▶ INFORMATION SHOWN

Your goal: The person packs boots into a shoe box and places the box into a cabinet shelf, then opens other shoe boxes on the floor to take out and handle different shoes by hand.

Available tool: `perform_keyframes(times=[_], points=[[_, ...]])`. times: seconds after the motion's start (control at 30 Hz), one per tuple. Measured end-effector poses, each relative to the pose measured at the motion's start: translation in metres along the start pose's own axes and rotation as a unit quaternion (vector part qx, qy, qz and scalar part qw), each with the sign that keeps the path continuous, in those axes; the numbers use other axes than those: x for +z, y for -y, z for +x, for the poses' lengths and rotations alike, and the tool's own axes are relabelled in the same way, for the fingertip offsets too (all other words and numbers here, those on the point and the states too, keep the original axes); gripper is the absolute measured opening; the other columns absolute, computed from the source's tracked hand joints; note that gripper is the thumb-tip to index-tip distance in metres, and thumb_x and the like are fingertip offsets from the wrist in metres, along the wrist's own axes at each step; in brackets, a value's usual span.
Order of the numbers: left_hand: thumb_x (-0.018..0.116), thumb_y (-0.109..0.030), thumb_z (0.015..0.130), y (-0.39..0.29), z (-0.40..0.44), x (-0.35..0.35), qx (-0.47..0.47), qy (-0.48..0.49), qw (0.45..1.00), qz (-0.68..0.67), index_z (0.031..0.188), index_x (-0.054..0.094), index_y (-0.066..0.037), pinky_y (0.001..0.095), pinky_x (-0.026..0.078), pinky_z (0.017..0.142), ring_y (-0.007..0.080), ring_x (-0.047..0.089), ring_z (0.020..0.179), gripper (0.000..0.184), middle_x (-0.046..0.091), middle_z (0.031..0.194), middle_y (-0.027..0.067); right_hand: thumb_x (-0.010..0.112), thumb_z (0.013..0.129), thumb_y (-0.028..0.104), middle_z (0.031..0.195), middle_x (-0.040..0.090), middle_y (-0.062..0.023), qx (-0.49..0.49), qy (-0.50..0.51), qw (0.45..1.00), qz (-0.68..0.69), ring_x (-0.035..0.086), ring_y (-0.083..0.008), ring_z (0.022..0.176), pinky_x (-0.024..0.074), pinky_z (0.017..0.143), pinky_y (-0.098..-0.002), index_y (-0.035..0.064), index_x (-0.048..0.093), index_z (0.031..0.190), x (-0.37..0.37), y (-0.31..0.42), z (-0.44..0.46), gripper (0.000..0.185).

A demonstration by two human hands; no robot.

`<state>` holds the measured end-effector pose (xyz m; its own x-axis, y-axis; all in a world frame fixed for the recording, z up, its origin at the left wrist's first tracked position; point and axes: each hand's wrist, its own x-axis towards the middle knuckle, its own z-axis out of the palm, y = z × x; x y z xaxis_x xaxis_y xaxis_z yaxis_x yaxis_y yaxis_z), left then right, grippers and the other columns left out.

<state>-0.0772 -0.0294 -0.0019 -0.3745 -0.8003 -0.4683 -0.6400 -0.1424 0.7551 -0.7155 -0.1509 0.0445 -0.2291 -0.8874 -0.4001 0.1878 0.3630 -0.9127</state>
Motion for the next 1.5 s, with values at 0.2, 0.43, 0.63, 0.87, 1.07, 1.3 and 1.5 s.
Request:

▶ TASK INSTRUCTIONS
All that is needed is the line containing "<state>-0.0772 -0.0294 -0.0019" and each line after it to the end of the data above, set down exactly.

▶ EXPECTED OUTPUT
<state>-0.0772 -0.0294 -0.0019 -0.3745 -0.8003 -0.4683 -0.6400 -0.1424 0.7551 -0.7155 -0.1509 0.0445 -0.2291 -0.8874 -0.4001 0.1878 0.3630 -0.9127</state>
Motion for the next 1.5 s, with values at 0.2, 0.43, 0.63, 0.87, 1.07, 1.3 and 1.5 s.
Request:

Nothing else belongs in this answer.